Somos casi 300 personas, todos ellos, como dije, con una sensibilidad artística especial: son casi 170 músicos que conforman los siete elencos fijos: el Coro Mixto Ciudad de Quito, la Banda Metropolitana, la Orquesta de Instrumentos Andinos, la Escuela Lírica, el Ensamble de Guitarras de Quito, los grupos Pambil y Yavirac. Además, tenemos casi 60 niños que conforman el Coro Infantil y el Coro Juvenil, dos compositores/arreglistas y un estudio de grabación.

El resto del personal lo conforma un gran equipo de técnico (tramoya, sonido, luces, vestuario y video), de producción y apoyo, diseño, comunicación y relaciones públicas que empujan todo proyecto que el público ve adelante. Pero atrás de ellos en respaldo se encuentra el equipo administrativo, financiero, compras públicas, boletería, mantenimiento y limpieza, choferes, mensajeros y atención al público, secretarías y guardias, y la asesoría legal. Además, existe un comité externo de programación y, por supuesto, un directorio y una asamblea, ambos presididos por el Sr. alcalde del Distrito Metropolitano de Quito que mantienen viva a la fundación.
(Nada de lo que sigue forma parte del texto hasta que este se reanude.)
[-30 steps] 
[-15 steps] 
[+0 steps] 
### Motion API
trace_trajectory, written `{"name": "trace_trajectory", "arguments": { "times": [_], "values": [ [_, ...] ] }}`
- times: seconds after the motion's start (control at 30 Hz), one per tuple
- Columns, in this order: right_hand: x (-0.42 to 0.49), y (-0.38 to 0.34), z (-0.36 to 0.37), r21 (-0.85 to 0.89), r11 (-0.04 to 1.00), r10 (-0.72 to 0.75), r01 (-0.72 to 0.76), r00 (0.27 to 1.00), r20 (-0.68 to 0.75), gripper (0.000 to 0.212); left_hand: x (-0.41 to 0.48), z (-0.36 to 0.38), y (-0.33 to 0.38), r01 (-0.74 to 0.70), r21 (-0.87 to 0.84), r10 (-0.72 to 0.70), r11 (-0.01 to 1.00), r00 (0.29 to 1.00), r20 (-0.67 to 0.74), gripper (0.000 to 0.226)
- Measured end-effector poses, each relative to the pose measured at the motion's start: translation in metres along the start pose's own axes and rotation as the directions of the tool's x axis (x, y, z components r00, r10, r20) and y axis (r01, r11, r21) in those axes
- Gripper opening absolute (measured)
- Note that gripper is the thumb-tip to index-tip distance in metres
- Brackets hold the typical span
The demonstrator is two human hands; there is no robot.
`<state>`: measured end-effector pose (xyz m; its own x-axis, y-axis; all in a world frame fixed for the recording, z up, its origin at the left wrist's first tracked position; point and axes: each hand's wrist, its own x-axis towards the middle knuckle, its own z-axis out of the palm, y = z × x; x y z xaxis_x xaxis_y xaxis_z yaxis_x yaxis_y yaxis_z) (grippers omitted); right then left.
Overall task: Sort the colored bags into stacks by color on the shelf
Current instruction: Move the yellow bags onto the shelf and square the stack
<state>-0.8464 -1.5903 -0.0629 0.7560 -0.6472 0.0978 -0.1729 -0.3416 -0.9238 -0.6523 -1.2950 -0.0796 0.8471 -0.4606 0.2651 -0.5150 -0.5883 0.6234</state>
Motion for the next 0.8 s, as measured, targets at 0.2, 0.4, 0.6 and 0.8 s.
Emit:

¿Con qué criterio se seleccionan los espectáculos?

—Hay uno que es bastante simple: el arte honesto que busca mantener la humanidad, al contrario de algo que es simplemente entretenimiento y busca por encima de todo un rédito económico. Creo que ambos son válidos, pero la razón de ser en sus raíces son distintas. Para mí el entretenimiento apela solo a los sentidos e incluso allí hay un cambio interesante y no necesariamente positivo: mucho arte actual se hace para los ojos, incluso se escucha casi exclusivamente con los ojos. Los espectáculos que buscamos intentan remover también el corazón y la mente.

—¿Qué se ha preparado para celebrar los 125 años de vida de el Teatro Sucre?

—Un solo evento no estaría a la altura de la historia de este teatro que ha acompañado a esta ciudad por 125 años. Por esto decidimos celebrar todo el año 125, trayendo a la ciudad 25 eventos estrella: el Teatro Sucre regaló a Quito este año eventos memorables, entre otros, Donka, Drexler, Renée Fleming, Hilary Hahn, Youn Sun Nah, Inbal Pinto, Ballet Jazz Montreal, John Zorn, entre muchos más. El año 125 empezó con el concierto de Kusturica que cerró el Pregón de las Fiestas de Quito, pero para nosotros abrió el año 125 del teatro. Este año se cierra justamente mostrando la fortaleza de la fundación, y la celebración se centra en nuestros elencos: una comisión de Gabriela Lena Frank, una reconocida compositora que escribe para la Orquesta de Instrumentos Andinos. Un homenaje al maestro Gerardo Guevara en el que participan todos nuestros elencos, y la reposición de nuestra producción original de West Side Story. Y un regalo para Quito con un proyecto: Formidables 125 años, que recoge la historia de nuestro teatro en tres tomos: su historia, lo que pasa frente al telón y lo que pasa tras el telón.